◆ WHAT THE EXERCISE ASKS ◆
Give again, unaltered, the lines of the listing below that run from the line having "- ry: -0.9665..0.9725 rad" through the line having "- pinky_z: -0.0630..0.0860".
——————
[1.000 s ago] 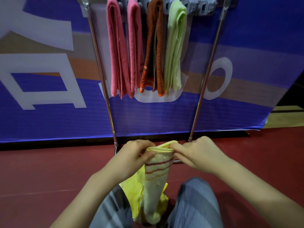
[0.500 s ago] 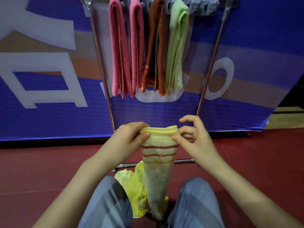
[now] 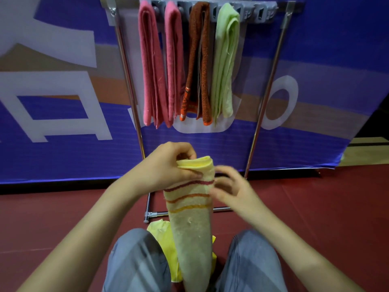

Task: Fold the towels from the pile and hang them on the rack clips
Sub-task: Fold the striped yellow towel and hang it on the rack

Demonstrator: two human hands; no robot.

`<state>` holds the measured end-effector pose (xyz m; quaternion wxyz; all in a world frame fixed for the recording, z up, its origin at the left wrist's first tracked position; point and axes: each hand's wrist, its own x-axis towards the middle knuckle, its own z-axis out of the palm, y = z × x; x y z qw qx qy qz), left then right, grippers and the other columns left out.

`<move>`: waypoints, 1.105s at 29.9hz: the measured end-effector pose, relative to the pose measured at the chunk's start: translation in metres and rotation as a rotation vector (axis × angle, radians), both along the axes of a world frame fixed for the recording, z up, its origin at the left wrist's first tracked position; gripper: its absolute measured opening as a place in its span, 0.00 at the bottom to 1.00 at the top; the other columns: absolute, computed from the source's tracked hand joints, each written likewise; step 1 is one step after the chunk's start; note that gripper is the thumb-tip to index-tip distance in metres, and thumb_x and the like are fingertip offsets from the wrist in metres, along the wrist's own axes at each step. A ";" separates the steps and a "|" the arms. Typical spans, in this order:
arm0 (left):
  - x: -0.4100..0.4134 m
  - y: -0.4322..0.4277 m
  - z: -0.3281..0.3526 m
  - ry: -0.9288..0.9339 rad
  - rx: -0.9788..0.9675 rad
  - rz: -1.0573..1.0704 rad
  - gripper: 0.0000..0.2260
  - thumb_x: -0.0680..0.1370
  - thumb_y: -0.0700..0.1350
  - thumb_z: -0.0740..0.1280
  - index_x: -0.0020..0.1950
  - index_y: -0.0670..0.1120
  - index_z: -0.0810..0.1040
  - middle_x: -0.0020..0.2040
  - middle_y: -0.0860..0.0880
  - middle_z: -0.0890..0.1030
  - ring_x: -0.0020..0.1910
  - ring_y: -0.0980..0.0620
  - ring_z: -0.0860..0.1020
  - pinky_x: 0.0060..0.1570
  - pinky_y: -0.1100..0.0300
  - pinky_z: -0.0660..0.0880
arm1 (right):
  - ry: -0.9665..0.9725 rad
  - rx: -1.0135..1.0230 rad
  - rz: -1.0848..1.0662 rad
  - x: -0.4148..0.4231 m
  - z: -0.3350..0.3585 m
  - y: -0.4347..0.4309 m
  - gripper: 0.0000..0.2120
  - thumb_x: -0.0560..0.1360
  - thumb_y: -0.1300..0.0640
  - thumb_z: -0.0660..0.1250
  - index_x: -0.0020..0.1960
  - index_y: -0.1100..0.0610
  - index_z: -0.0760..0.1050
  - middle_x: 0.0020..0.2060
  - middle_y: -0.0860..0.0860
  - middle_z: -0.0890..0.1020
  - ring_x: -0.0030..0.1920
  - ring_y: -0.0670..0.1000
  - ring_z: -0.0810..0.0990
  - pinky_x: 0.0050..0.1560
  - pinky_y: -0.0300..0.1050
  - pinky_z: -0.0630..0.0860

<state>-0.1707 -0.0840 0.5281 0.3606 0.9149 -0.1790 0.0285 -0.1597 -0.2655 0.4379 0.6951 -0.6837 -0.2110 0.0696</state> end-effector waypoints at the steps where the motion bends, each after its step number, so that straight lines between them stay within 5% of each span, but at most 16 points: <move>1: -0.001 0.001 0.001 -0.007 -0.035 0.010 0.09 0.68 0.43 0.73 0.37 0.46 0.73 0.31 0.54 0.72 0.30 0.60 0.69 0.31 0.70 0.67 | 0.015 -0.078 0.036 0.000 -0.010 0.000 0.17 0.65 0.62 0.68 0.51 0.49 0.71 0.39 0.44 0.81 0.41 0.36 0.79 0.46 0.31 0.74; 4: -0.001 0.003 0.001 -0.033 -0.076 0.045 0.09 0.67 0.42 0.73 0.36 0.47 0.73 0.30 0.55 0.72 0.29 0.61 0.70 0.30 0.71 0.67 | 0.045 -0.264 0.091 0.000 -0.033 0.005 0.12 0.65 0.57 0.65 0.48 0.49 0.74 0.45 0.46 0.81 0.43 0.33 0.78 0.51 0.31 0.73; 7: -0.002 0.009 -0.002 -0.042 -0.046 0.086 0.09 0.68 0.42 0.73 0.38 0.47 0.72 0.32 0.54 0.73 0.30 0.59 0.70 0.31 0.70 0.68 | 0.092 -0.203 0.089 0.000 -0.045 0.011 0.07 0.67 0.57 0.63 0.44 0.55 0.75 0.39 0.44 0.80 0.39 0.33 0.77 0.47 0.31 0.72; 14: -0.005 0.040 -0.018 0.102 0.144 0.240 0.23 0.70 0.46 0.70 0.60 0.54 0.63 0.44 0.47 0.76 0.44 0.47 0.78 0.45 0.46 0.78 | 0.097 -0.153 0.203 -0.004 -0.030 0.008 0.01 0.70 0.57 0.62 0.41 0.54 0.72 0.32 0.43 0.77 0.35 0.35 0.74 0.37 0.29 0.69; 16: -0.005 0.041 -0.025 0.138 0.165 0.222 0.27 0.71 0.48 0.70 0.66 0.53 0.61 0.51 0.48 0.76 0.50 0.47 0.76 0.53 0.48 0.76 | 0.066 -0.178 0.240 -0.004 -0.020 0.007 0.01 0.70 0.56 0.63 0.41 0.52 0.73 0.32 0.42 0.77 0.34 0.35 0.73 0.37 0.29 0.68; 18: -0.006 0.032 -0.032 0.147 0.136 0.124 0.25 0.73 0.51 0.67 0.67 0.53 0.64 0.60 0.52 0.71 0.58 0.54 0.71 0.60 0.61 0.69 | 0.033 -0.192 0.271 -0.004 -0.009 0.008 0.01 0.70 0.54 0.64 0.41 0.51 0.74 0.32 0.41 0.77 0.34 0.36 0.73 0.37 0.29 0.68; 21: -0.010 0.009 -0.039 0.182 0.017 -0.096 0.16 0.75 0.54 0.63 0.61 0.49 0.74 0.60 0.53 0.73 0.59 0.61 0.71 0.58 0.74 0.64 | 0.007 -0.185 0.298 -0.004 0.008 0.010 0.05 0.70 0.54 0.64 0.45 0.54 0.74 0.34 0.43 0.73 0.33 0.36 0.70 0.35 0.28 0.65; 25: -0.013 -0.004 -0.045 0.243 -0.201 -0.169 0.18 0.67 0.63 0.60 0.44 0.51 0.77 0.41 0.47 0.78 0.39 0.58 0.73 0.42 0.64 0.70 | 0.035 -0.176 0.348 -0.005 0.019 0.005 0.04 0.70 0.58 0.63 0.43 0.58 0.74 0.26 0.38 0.72 0.30 0.36 0.68 0.32 0.27 0.63; 28: -0.010 -0.005 -0.047 0.253 -0.234 -0.212 0.14 0.65 0.62 0.63 0.35 0.52 0.74 0.36 0.50 0.75 0.35 0.58 0.70 0.36 0.64 0.68 | 0.071 -0.183 0.353 -0.008 0.019 -0.003 0.01 0.69 0.57 0.65 0.39 0.53 0.74 0.29 0.40 0.73 0.33 0.37 0.69 0.34 0.29 0.64; 33: -0.007 -0.007 -0.042 0.246 -0.194 -0.283 0.14 0.66 0.61 0.65 0.31 0.51 0.72 0.31 0.51 0.69 0.31 0.57 0.66 0.33 0.62 0.65 | 0.183 -0.195 0.382 -0.011 0.009 -0.012 0.11 0.75 0.69 0.61 0.38 0.55 0.71 0.24 0.38 0.76 0.28 0.34 0.73 0.33 0.26 0.67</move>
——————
◆ SOLUTION TO THE EXERCISE ◆
  - ry: -0.9665..0.9725 rad
  - rx: -1.0135..1.0230 rad
  - rz: -1.0848..1.0662 rad
  - x: -0.4148..0.4231 m
  - z: -0.3350..0.3585 m
  - y: -0.4347..0.4309 m
  - gripper: 0.0000..0.2120
  - thumb_x: -0.0560..0.1360
  - thumb_y: -0.1300..0.0640
  - thumb_z: -0.0660..0.1250
  - index_x: -0.0020..0.1960
  - index_y: -0.1100..0.0610
  - index_z: -0.0760..0.1050
  - middle_x: 0.0020..0.2060
  - middle_y: -0.0860..0.0860
  - middle_z: -0.0890..0.1020
  - ring_x: -0.0030..0.1920
  - ring_y: -0.0670..0.1000
  - ring_z: -0.0810..0.0990
  - pinky_x: 0.0050..0.1560
  - pinky_y: -0.0300..0.1050
  - pinky_z: -0.0630..0.0860

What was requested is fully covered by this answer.